Exercise requirements: Which of the lines below holds the string "things"? Copy every line that does.

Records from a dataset
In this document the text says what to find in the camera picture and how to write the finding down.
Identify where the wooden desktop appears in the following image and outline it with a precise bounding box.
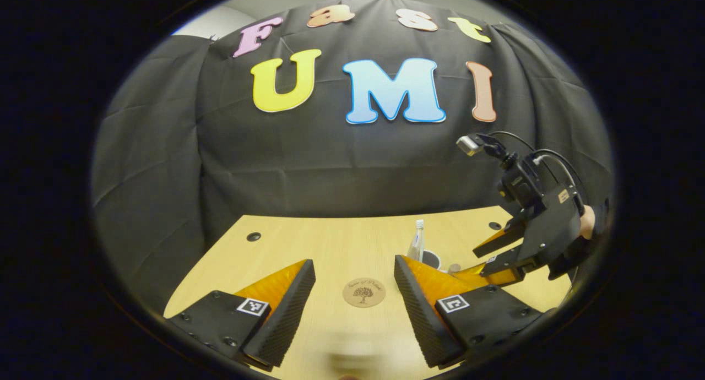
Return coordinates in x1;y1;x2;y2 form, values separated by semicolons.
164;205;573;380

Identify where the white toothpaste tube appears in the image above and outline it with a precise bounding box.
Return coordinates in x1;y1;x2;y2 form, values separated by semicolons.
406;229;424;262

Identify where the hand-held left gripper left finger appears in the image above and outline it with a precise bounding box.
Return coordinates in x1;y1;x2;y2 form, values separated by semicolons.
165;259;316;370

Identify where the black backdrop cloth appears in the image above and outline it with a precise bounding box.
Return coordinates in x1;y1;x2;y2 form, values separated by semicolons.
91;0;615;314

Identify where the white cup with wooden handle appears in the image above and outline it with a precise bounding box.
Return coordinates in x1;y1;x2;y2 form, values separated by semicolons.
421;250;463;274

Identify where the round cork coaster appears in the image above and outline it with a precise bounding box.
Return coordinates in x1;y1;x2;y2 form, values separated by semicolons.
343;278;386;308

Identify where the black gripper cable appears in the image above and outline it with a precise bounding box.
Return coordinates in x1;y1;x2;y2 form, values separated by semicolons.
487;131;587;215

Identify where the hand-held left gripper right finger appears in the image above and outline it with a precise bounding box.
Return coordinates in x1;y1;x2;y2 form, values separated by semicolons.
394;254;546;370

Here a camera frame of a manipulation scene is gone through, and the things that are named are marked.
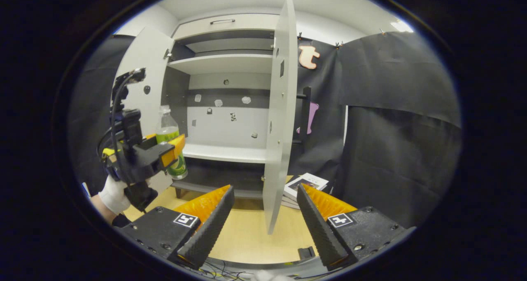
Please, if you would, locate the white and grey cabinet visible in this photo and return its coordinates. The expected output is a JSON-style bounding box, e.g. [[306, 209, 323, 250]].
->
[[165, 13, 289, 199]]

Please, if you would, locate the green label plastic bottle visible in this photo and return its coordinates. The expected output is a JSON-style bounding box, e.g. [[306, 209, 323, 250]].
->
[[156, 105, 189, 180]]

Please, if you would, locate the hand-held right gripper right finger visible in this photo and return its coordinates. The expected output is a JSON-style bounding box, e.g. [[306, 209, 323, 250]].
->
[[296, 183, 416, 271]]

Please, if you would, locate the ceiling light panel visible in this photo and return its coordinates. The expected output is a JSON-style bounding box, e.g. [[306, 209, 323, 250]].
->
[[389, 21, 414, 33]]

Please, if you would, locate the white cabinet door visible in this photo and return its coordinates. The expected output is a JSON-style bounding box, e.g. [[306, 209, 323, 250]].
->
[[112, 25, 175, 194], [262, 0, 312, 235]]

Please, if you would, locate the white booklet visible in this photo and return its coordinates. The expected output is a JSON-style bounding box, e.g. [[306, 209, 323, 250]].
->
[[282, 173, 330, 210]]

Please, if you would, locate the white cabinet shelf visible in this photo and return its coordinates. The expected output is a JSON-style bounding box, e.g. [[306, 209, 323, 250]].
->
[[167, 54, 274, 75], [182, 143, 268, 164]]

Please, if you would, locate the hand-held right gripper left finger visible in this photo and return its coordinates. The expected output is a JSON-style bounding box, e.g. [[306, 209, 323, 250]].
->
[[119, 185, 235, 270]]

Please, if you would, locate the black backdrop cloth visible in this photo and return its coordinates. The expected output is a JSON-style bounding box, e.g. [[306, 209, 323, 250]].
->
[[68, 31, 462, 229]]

--

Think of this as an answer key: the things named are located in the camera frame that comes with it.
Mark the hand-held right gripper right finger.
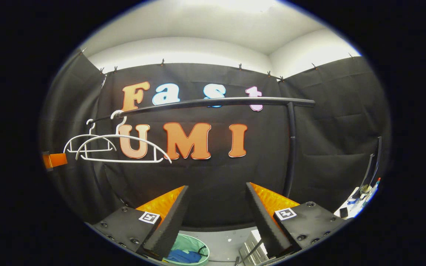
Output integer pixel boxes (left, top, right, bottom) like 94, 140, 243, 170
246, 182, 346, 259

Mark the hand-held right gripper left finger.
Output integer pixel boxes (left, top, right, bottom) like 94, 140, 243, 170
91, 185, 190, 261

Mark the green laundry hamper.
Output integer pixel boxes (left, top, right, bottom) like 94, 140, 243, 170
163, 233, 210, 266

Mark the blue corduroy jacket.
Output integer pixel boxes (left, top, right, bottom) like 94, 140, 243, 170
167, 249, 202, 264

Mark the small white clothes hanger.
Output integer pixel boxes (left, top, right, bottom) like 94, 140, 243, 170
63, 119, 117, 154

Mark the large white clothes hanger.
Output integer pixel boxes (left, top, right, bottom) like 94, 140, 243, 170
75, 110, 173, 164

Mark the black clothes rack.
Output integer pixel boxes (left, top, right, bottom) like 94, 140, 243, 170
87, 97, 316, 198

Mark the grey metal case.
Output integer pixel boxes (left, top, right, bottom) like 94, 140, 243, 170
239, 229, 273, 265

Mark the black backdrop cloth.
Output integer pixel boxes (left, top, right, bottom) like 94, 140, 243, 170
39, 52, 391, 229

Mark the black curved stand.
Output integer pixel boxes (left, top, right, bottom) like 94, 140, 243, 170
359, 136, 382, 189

==

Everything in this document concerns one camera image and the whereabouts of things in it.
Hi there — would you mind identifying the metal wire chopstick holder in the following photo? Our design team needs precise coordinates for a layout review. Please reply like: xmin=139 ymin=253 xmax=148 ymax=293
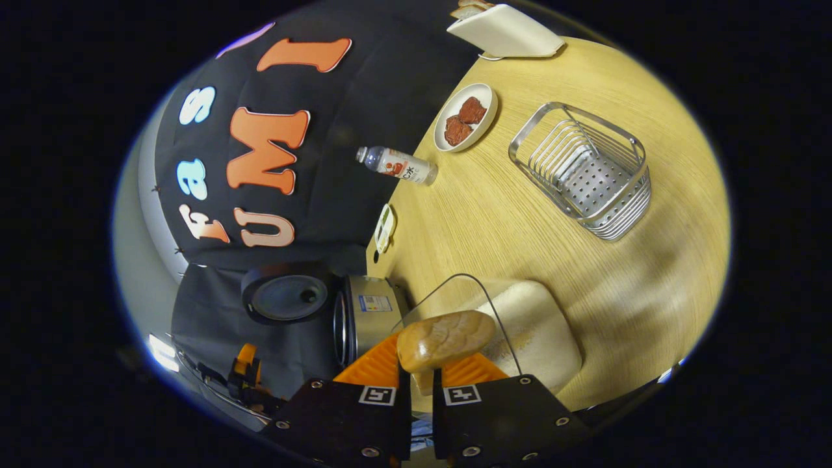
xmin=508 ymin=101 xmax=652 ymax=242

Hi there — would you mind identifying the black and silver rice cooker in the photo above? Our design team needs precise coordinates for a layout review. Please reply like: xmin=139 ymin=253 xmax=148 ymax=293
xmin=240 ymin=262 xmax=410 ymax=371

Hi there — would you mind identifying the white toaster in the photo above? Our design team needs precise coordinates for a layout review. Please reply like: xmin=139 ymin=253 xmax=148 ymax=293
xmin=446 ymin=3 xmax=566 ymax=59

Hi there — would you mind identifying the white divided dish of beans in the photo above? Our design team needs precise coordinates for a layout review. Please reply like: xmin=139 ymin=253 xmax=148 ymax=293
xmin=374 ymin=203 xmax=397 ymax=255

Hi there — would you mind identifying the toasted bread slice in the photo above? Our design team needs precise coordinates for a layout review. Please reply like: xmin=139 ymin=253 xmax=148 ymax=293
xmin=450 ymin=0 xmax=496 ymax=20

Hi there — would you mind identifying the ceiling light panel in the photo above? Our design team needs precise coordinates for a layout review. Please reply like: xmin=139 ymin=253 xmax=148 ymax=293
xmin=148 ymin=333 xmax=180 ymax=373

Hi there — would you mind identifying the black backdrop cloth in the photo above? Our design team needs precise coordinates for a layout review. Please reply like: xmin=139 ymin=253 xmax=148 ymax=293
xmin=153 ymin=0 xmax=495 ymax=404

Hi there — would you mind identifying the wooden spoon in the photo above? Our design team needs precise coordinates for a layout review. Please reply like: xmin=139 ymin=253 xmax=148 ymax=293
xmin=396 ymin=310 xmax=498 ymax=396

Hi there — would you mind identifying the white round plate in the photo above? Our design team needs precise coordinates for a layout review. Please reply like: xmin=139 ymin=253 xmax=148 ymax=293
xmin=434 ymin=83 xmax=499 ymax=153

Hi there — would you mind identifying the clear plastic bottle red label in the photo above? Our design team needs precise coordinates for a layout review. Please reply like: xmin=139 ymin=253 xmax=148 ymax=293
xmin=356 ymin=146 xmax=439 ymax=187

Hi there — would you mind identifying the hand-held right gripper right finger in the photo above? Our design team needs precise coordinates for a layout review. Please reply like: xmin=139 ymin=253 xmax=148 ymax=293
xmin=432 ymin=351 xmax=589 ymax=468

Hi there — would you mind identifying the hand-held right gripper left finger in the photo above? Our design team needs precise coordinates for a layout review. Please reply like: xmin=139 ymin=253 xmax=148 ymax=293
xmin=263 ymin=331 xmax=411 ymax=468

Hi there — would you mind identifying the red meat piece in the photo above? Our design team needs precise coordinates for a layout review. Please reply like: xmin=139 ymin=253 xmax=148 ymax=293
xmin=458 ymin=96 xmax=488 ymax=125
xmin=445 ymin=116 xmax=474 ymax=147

Solution to the problem:
Here a camera frame of a manipulation scene is gone through, and the things that are named are marked.
Think of this as an answer key: the things named are located in the camera frame that comes with it.
Everything in this document concerns one camera image and the whereabouts of things in it.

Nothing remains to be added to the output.